Individuals with Disabilities Show Others What's Possible using Speech-Generating Devices from PRC and Saltillo Corporation
Wooster, OH, March 2, 2015--Augmentative and alternative communication (AAC) devices enable individuals with speech disabilities to express their thoughts and ideas and actively engage with others at home, in school, at work, and in the community. And there’s no one better to demonstrate the life-changing power of AAC than someone who relies on a device every day.
That’s the premise behind the groundbreaking AAC Ambassador Program operated by global assistive technology companies PRC and Saltillo Corporation.

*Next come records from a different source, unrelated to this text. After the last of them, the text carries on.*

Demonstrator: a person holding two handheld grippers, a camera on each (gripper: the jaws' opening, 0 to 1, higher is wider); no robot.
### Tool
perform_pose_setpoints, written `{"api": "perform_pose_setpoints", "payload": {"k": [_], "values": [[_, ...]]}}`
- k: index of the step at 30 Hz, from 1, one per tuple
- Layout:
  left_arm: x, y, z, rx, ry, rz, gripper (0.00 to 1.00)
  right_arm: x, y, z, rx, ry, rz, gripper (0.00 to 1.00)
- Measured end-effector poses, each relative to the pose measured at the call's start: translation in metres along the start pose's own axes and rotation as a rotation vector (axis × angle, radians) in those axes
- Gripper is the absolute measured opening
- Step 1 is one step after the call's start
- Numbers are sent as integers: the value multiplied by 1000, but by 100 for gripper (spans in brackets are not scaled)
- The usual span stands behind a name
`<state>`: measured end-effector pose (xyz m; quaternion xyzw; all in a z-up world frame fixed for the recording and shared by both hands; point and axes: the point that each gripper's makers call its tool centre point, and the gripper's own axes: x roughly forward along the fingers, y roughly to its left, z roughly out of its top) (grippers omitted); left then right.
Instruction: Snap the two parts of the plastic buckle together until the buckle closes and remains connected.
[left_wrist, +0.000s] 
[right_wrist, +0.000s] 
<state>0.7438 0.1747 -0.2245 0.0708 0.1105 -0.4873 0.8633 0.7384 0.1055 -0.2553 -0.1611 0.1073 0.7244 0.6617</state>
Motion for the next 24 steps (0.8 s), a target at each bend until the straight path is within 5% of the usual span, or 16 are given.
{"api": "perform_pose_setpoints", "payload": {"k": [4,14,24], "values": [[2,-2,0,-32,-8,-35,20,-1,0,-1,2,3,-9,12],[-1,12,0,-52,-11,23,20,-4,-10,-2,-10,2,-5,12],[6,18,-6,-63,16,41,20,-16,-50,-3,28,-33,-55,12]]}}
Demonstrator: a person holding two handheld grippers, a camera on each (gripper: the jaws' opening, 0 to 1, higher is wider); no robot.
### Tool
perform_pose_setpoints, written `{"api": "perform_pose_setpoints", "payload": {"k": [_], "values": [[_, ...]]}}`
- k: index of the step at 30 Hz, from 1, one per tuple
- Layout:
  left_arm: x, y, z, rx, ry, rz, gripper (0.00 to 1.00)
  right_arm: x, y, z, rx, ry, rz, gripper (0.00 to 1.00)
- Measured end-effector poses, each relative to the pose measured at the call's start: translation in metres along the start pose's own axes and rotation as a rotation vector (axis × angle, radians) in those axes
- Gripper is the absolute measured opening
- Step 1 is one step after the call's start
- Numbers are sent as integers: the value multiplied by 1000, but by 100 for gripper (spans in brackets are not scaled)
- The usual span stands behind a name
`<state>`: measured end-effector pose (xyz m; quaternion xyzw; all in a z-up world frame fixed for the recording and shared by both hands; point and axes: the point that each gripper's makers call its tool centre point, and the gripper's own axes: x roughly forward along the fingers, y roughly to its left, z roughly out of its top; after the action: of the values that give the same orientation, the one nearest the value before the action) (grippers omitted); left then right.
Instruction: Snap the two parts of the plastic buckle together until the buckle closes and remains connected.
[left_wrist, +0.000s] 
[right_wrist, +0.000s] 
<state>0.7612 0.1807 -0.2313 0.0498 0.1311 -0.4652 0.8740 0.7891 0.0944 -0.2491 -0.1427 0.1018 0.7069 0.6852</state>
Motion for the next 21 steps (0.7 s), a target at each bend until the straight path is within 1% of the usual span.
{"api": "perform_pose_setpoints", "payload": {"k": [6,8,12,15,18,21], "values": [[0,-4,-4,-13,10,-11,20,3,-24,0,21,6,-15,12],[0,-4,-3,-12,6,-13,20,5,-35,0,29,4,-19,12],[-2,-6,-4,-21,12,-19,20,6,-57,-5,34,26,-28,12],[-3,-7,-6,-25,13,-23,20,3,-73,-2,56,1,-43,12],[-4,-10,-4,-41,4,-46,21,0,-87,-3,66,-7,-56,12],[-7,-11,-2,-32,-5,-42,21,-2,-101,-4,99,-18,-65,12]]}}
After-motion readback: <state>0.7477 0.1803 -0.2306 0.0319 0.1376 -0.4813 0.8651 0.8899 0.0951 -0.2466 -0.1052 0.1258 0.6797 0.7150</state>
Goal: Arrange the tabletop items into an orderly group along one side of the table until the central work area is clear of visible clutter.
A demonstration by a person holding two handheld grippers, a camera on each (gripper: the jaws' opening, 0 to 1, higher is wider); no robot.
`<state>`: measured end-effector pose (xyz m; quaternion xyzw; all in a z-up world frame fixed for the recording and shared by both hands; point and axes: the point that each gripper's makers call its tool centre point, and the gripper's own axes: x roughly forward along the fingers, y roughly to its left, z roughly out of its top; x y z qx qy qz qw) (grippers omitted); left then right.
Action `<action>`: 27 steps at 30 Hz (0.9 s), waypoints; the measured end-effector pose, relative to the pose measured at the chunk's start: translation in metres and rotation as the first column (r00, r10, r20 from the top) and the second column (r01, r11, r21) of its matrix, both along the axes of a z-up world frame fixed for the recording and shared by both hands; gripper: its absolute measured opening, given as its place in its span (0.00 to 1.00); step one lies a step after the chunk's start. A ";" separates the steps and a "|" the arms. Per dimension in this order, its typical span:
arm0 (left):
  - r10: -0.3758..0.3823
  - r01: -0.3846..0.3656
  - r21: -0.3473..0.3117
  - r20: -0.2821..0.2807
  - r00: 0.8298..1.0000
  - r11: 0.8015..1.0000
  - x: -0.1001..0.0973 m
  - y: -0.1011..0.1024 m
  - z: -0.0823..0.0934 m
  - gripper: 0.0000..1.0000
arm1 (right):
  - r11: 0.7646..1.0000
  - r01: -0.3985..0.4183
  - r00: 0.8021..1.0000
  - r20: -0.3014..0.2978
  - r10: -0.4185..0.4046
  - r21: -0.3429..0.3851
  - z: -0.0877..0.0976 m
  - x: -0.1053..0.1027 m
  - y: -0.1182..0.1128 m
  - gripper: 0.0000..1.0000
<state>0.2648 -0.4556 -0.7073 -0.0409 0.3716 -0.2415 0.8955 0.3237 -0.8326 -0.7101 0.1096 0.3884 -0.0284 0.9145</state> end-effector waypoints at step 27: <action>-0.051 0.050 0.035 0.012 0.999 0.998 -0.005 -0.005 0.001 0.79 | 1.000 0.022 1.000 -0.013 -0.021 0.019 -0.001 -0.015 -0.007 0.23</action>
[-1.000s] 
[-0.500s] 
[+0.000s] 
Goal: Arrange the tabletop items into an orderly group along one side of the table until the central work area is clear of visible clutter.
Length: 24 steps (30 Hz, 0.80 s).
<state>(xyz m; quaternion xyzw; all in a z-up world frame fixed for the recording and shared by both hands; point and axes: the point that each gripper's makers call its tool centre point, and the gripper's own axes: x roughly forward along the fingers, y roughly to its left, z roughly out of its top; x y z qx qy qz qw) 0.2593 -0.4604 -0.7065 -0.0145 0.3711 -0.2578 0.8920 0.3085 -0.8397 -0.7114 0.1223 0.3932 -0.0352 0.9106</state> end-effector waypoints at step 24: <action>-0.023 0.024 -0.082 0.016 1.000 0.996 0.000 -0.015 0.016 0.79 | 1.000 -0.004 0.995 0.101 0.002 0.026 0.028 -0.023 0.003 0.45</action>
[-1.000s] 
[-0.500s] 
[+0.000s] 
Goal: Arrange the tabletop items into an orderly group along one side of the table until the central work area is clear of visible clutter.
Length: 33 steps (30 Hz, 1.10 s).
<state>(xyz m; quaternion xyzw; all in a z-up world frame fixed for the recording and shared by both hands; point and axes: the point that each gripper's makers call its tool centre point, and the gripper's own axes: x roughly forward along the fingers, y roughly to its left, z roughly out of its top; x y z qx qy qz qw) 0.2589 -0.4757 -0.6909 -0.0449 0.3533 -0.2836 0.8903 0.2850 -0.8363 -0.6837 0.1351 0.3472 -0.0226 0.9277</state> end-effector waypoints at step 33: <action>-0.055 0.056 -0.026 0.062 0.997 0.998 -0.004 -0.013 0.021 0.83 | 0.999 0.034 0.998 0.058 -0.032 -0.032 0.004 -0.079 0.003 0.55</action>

Speech devices and other technology solutions from PRC and its sister company, Saltillo, enable adults and children with physical or neurological disabilities to fully express themselves and achieve their communication potential. Both organizations provide a wide array of AAC communication systems and accessories.
Device Users Show Others What is Possible
PRC and Saltillo AAC Ambassadors are real device users who share their stories of everyday life as a person using AAC.
“Our Ambassadors are amazing spokespersons for the power of AAC,” says David L. Moffatt, PRC President. “Ambassadors personally and powerfully deliver the message of hope that AAC offers to those with speech disabilities.”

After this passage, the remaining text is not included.